Adapter CAR T Cell Therapy for the Treatment of B-Lineage Lymphomas

Biomedicines. 2022 Sep 28;10(10):2420. doi: 10.3390/biomedicines10102420.

Abstract

CD19CAR T cells facilitate a transformational treatment in various relapsed and refractory aggressive B-lineage cancers. In general, encouraging response rates have been observed in B-lineage-derived non-Hodgkin's lymphomas treated with CD19CAR T cells. The major cause of death in heavily pretreated NHL patients is lymphoma progression and lymphoma recurrence. Inefficient CAR T cell therapy is the result of the limited potency of the CAR T cell product or is due to loss of the targeted antigen. Target antigen loss has been identified as the key factor that can be addressed stringently by dual- or multitargeted CAR T cell approaches. We have developed a versatile adapter CAR T cell technology (AdCAR) that allows multitargeting. Screening of three different B-lineage lymphoma cell lines has revealed distinct immune target profiles.

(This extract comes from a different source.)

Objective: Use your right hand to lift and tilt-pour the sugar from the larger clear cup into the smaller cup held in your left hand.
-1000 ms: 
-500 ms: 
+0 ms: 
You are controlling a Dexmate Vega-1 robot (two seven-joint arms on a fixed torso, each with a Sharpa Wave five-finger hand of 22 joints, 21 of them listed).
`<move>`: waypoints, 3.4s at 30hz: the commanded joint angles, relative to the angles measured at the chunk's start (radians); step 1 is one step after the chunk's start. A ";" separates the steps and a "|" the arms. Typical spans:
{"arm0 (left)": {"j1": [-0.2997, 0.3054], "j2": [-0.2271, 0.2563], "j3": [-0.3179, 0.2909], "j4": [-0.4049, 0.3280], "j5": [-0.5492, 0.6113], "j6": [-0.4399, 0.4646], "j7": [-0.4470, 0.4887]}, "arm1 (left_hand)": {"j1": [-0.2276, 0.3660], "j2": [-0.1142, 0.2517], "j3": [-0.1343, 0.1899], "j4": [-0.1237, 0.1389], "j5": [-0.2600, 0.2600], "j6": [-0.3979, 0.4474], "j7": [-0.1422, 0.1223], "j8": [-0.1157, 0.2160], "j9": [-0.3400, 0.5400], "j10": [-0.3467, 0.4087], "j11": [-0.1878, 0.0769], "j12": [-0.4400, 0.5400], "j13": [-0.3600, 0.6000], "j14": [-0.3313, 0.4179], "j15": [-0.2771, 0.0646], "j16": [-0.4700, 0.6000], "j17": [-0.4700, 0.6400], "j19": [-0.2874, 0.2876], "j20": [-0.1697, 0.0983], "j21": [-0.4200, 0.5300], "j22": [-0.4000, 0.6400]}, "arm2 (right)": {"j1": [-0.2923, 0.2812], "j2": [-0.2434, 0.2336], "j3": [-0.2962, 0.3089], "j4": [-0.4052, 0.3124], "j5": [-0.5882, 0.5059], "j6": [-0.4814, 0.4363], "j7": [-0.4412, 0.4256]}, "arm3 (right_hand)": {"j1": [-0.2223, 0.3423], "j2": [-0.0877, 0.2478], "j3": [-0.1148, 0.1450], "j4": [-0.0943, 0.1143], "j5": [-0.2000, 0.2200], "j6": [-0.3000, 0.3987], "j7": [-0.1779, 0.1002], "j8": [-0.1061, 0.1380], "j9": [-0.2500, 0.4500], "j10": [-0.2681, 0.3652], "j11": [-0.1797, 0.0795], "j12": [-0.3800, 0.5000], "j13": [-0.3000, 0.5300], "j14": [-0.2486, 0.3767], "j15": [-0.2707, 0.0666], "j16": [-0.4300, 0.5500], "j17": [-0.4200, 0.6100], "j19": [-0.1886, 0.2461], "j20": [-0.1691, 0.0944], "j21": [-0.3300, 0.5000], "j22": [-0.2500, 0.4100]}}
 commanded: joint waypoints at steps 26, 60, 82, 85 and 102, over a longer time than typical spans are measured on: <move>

Cancer-specific adapter molecule combinations may be utilized to prevent antigen immune escape. In general, CD19CAR T cells become non-functional in CD19 negative lymphoma subsets; however, AdCAR T cells can be redirected to alternative target antigens beyond CD19, such as CD20, CD22, CD79B, and ROR-1. The capability to flexibly shift CAR specificity by exchanging the adapter molecule's specificity broadens the application and significantly increases the anti-leukemic and anti-lymphoma activity. The clinical evaluation of AdCAR T cells in lymphoma as a new concept of CAR T cell immunotherapy may overcome treatment failure due to antigen immune escape in monotargeted conventional CAR T cell therapies.

Keywords: B-cell lymphoma; adapter CAR T cell; combinatorial immunotargeting; immune escape.

Grants and funding

The authors acknowledge financial support by the Deutsche Forschungsgemeinschaft DFG (German Research Foundation) to P.S. and C.M.S. (project number 411791562) and the iFIT Cluster of Excellence (EXC 2180) funded by the DFG.